Chapter 34 #3

“Yeah, well, congratulations! It was very funny.”

“Jasper…” I start, but I’m already realizing no excuse will ever be enough, so I let the words fade without ever coming out.

“So I definitely can’t understand why you’re so surprised with the words coming out of my mouth,” he continues, shrugging. “The only thing you don’t know is that you think you’re all prim and innocent, but you can do a lot of damage with your tongue too.”

I guess Connor felt abandoned. He thinks Jasper and I left him out and now he wants attention back. That’s the only explanation as to why he decides to speak next.

“She’s very good at doing damage with that tongue, I guarantee that!”

Mila covers her face with an utterly horrified gasp.

“And that’s when he hit Connor?” she asks again.

“That’s when he hit Connor,” I finally agree.

After that, all hell broke loose.

Connor fell right on top of Mila’s grandma, who was hiding on the balcony with a napkin full of homemade chocolates she’d snuck from the dessert table.

The chocolates scattered across the floor. Gus’s cigar ashes finally landed on the cushion, which is now confirmed to be synthetic wool because it caught fire instantly.

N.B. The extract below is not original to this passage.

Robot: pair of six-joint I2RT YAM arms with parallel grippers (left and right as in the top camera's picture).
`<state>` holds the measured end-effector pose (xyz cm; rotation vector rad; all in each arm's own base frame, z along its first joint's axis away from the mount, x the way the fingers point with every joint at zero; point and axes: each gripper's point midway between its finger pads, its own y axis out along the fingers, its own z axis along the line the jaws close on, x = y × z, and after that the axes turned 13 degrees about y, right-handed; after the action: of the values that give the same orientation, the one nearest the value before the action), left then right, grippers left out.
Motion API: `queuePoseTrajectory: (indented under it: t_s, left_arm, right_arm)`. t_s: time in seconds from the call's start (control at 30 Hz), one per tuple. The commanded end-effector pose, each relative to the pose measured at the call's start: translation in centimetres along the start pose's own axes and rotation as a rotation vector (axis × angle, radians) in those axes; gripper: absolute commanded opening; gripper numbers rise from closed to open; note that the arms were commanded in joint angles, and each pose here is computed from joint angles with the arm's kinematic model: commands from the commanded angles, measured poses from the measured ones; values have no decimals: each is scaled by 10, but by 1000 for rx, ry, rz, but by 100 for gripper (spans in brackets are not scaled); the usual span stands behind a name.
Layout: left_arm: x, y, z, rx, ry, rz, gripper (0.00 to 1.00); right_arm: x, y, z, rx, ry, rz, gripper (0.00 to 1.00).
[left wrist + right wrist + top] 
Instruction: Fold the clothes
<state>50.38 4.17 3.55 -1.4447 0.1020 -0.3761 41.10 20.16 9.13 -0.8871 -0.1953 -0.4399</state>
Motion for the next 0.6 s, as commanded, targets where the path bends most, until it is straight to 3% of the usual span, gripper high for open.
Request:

Robbie, very intelligently (and drunkenly), tries to put out the fire with whiskey. Obviously, that doesn’t work. He runs with the burning cushion to the balcony, smacking it against the pergola to smother it, ultimately burning the white bougainvillea to the ground.

We had to call an ambulance.

We had to call the fire department.

By the end of the night, Mila and Robbie were facing massive hospital bills, which Jasper will probably offer to pay so people think he’s a gentleman.

And me?

I destroyed my best friend’s wedding. Suzi hates me. Jasper hates me. Connor’s an asshole and I don’t care, but yeah, he’s definitely another person who hates me.

It’s noon. I’m starving, but I can’t bring myself to go down the stairs for breakfast and face everyone.

Yes, I’ve felt like a complete failure before, but never like this.

“That’s why you’re packing?” Mila asks, her tone not judgmental or angry, just understanding.

“I can’t stay here anymore, Mila.”

“What? Because of this little mess?” she asks with a little laugh.

I can’t help it and laugh too. But my laughter comes with tears. Mila pretends it’s nothing, and I just can’t.

“I ruined your party, Mila.”

“You didn’t ruin my party,” she replies.

“And I almost killed your grandma.”

“Connor’s fat ass almost killed my grandma, but hey, if not for that, she probably would’ve ended up in the hospital in a diabetic coma or something.”

I laugh, mixed with crying, while trying to breathe and calm down.

“Connor has a horrendous black eye,” she teases.

“At least one good thing,” I reply. “And Suzi? Does she still hate me?”

“Well…” Mila starts. Then nothing. Just silence. In the part where she should comfort me, only silence. She knows it’s true.

Finally, I gather the courage to bring up the one subject that’s been bothering me since the start, “Jasper?”

“Hungover. Wearing sunglasses indoors and drinking an absurd amount of coffee.”

I press my lips together and feel my shoulders sag as I add one more item to Julie’s list of disasters, “I went to the bathroom this morning when I woke up, and he opened the door while I was inside, do you know what he said?”

Mila’s expression screams, Get out of the way, you fucking bitch! But she doesn’t say it aloud.

“No.”

“Sorry,” I say, squinting, trying to explain. “He said sorry, Mila. Ten years we’ve known each other, and he never apologized for anything in his life. He made jokes, tortured me, pretended I didn’t exist when he felt nasty enough. But today? He apologized and closed the door to give me privacy.”

Mila keeps looking at me as if those words mean something entirely different to her than they do to me. I have to look deep in her eyes to explain, “He hates me.”

She just looks at me dismissively, like I’m a kid who doesn’t even know what she’s talking about.

“Doesn’t seem like he hates you,” Mila says, and I’m about to protest when she asks, “What happened yesterday?”

I squint in confusion. I already told her everything from yesterday, except what she saw herself. I’m sure that’s not what she’s asking.

“On the mic, Jasper said he thought it was clear he liked you after everything that happened yesterday. What happened yesterday?”

I groan in frustration. I don’t want to tell her. It will make me seem like even more of a jerk than I already feel.

“He lied, saying he needed to go to Mérida to pick up the cake, just to take me to a secret cenote where they served traditional Yucatecan food by candlelight, and then he took me to Kukulcán because I really wanted to see the pyramid. Then, when a cute retired couple offered to take a photo of him with his fiancée, instead of saying no, he leaned me toward the ground like we were in a black-and-white movie and kissed me for the photo, in front of everyone.”

By the end of the story, I’m practically out of voice, while Mila’s eyes are wide and impressed. It’s the first time, after the whole horror show I told her this morning, that she looks genuinely shocked.